The netperf and tbench4 both have high SIS success rate, that is
~100% and ~50% respectively. So the effort paid for full scan for
idle cores is not very beneficial compared to its cost. This is
actually the case similar to the aforementioned <12 groups case
in hackbench.

Conclusion
==========

Taking a full scan for idle cores is generally good for making
better use of the cpu resources, yet there is still room for
improvement under certain circumstances.

Signed-off-by: Abel Wu <wuyun.abel@xxxxxxxxxxxxx>
Tested-by: Chen Yu <yu.c.chen@xxxxxxxxx>
---
kernel/sched/fair.c | 2 +-
1 file changed, 1 insertion(+), 1 deletion(-)

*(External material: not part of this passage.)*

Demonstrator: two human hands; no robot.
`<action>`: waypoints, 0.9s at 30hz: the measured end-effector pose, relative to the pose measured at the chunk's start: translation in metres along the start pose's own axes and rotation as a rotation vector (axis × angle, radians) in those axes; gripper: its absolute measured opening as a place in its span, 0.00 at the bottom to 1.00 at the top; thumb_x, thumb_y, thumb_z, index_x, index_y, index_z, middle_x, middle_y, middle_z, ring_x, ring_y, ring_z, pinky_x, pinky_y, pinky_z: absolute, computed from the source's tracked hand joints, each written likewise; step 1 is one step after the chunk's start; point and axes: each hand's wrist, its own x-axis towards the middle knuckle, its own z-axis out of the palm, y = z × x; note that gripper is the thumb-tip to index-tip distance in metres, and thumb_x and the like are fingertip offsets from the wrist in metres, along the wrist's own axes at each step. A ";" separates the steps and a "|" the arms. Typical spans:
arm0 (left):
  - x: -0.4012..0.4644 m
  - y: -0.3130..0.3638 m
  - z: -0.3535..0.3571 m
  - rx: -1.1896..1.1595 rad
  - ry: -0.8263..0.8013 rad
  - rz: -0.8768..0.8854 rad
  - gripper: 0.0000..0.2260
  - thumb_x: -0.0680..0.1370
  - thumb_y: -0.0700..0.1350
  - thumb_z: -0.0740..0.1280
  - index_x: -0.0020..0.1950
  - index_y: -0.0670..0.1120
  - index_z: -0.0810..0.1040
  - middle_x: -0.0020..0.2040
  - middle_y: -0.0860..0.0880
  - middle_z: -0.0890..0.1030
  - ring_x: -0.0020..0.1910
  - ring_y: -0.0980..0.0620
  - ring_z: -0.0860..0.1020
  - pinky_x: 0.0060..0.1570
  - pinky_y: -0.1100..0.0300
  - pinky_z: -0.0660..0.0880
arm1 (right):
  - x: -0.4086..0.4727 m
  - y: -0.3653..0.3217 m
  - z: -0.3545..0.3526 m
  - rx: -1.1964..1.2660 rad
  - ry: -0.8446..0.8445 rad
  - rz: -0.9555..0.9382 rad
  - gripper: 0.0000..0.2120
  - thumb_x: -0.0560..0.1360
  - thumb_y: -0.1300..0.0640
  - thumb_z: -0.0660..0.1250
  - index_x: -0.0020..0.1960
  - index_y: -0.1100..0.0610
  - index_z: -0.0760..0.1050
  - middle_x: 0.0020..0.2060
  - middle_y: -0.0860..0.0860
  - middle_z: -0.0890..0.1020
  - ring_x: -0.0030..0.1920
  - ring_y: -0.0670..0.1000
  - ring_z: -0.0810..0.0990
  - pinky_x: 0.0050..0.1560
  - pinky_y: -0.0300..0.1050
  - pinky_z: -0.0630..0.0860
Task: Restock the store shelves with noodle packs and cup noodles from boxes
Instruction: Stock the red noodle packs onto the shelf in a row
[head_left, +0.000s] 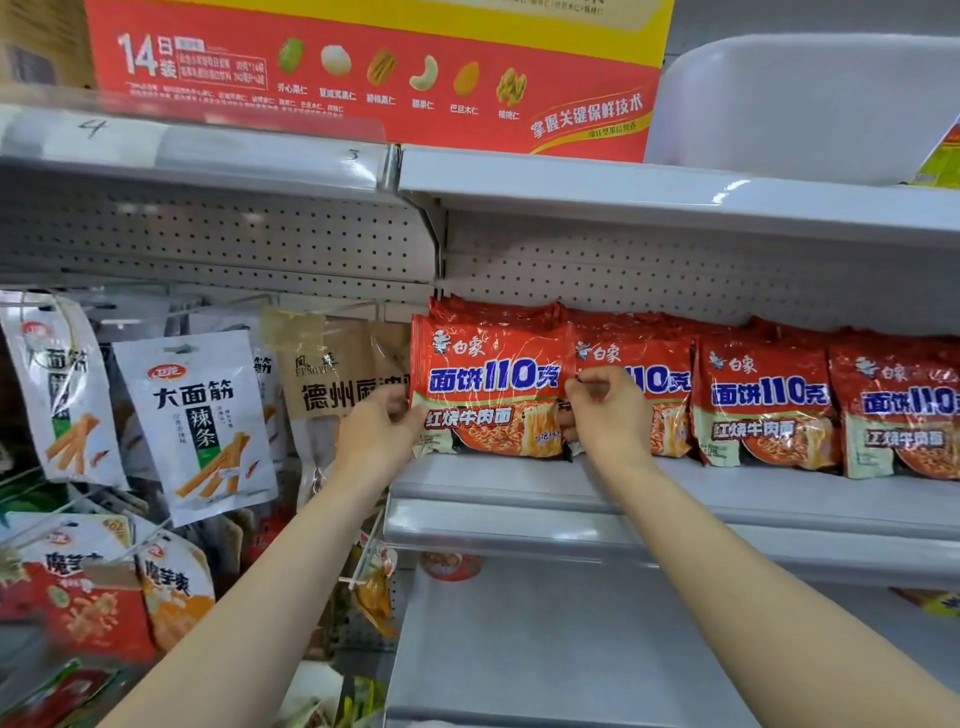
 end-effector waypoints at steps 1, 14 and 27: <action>-0.003 0.000 -0.001 0.054 0.050 0.056 0.17 0.80 0.48 0.69 0.69 0.48 0.75 0.60 0.50 0.81 0.55 0.51 0.80 0.59 0.48 0.78 | -0.002 0.001 0.000 -0.054 0.017 -0.032 0.06 0.80 0.55 0.68 0.57 0.51 0.75 0.46 0.44 0.81 0.40 0.48 0.84 0.42 0.48 0.83; -0.024 0.013 0.021 0.198 -0.043 0.226 0.20 0.80 0.57 0.66 0.71 0.58 0.72 0.70 0.50 0.74 0.66 0.49 0.74 0.66 0.42 0.73 | -0.054 -0.001 0.011 -0.326 -0.258 -0.267 0.13 0.79 0.55 0.67 0.63 0.51 0.75 0.52 0.44 0.82 0.52 0.46 0.80 0.55 0.47 0.79; -0.035 0.034 0.021 0.330 -0.074 0.177 0.24 0.80 0.58 0.66 0.75 0.52 0.71 0.75 0.47 0.70 0.73 0.45 0.69 0.71 0.45 0.66 | -0.057 -0.007 -0.008 -0.231 -0.390 -0.208 0.16 0.81 0.56 0.66 0.68 0.52 0.75 0.63 0.48 0.81 0.63 0.48 0.79 0.66 0.49 0.75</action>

diff --git a/kernel/sched/fair.c b/kernel/sched/fair.c
index efceb670e755..5af9bf246274 100644
--- a/kernel/sched/fair.c
+++ b/kernel/sched/fair.c
@@ -6437,7 +6437,7 @@ static int select_idle_cpu(struct task_struct *p, struct sched_domain *sd, bool
time = cpu_clock(this);
}

- if (sched_feat(SIS_UTIL)) {
+ if (sched_feat(SIS_UTIL) && !has_idle_core) {
sd_share = rcu_dereference(per_cpu(sd_llc_shared, target));
if (sd_share) {
/* because !--nr is the condition to stop scan */
--
2.37.3